Causes of Structural Damage Through Cargo Handling - Critical Inspection

Such is the seriousness that the maritime authorities view cargo handling in relation to structural damage, that they have made the following maritime regulations;

  • A loading and discharge plan must be prepared and agreed to by the master, 1st mate and the terminal chief cargo handling engineer. These are based on hull stress calculations where uncontrolled loading can cause longitudinal bending stress and shear force. Notwithstanding this, ships still break in half or capsize at loading terminals due to miscalculations, or stevedores ignoring the discharge plan.
  • Inspections by trained deck officers of cargo space structural members before loading and after cargo discharge.

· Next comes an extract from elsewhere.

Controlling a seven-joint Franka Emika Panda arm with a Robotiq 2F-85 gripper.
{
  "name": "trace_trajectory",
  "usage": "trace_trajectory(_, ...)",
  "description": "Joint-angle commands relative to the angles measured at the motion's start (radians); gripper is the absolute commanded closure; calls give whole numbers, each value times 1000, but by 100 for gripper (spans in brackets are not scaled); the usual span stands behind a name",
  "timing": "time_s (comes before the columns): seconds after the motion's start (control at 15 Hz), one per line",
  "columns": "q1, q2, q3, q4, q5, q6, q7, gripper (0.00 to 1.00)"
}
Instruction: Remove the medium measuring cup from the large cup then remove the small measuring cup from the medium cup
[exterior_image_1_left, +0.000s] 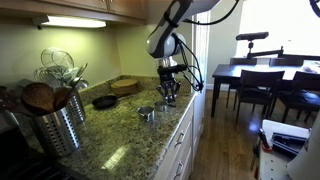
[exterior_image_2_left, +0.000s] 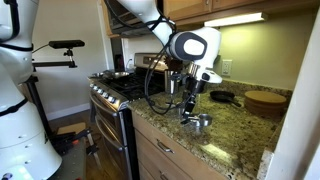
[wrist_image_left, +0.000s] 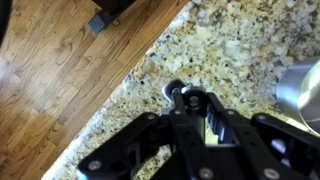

Because of their size they present stress loads on the deck and coamings, these areas must be reinforced using extra scantlings or stiffeners; these areas forming part of the critical inspection.


As we have seen the rate of loading is very fast therefore it is imperative that the loading plan must be followed; the ship’s trim being maintained level using ballast and uniform level during loading or unloading the cargo.

Bulldozers are used to assist unloading and remove the last of the cargo; however these can inflict damage on the shipside plates, structural beams and hold bottom plates; the holds also being critical inspection areas.

If the plan is not adhered to, high torsional stress levels will be put on the hull structural cross and longitudinal girders, bulkheads and welding. These are all areas of critical inspection where any damage will be seen as cracks or fretting of the members and attachment welding.

All of these areas are classed as critical and must be inspected before leaving port or loading the next cargo. Most senior deck officers should be now trained in the inspection of the critical areas, and through time will gain experience, passing this onto junior officers. A record of inspections should be kept in the ships inspection logbook where the dates of inspections along with locations of any defects and photographic evidence of the extent of defects.

I hope through reading these guidelines, they will go some way towards reducing the number of losses of bulkers and crews.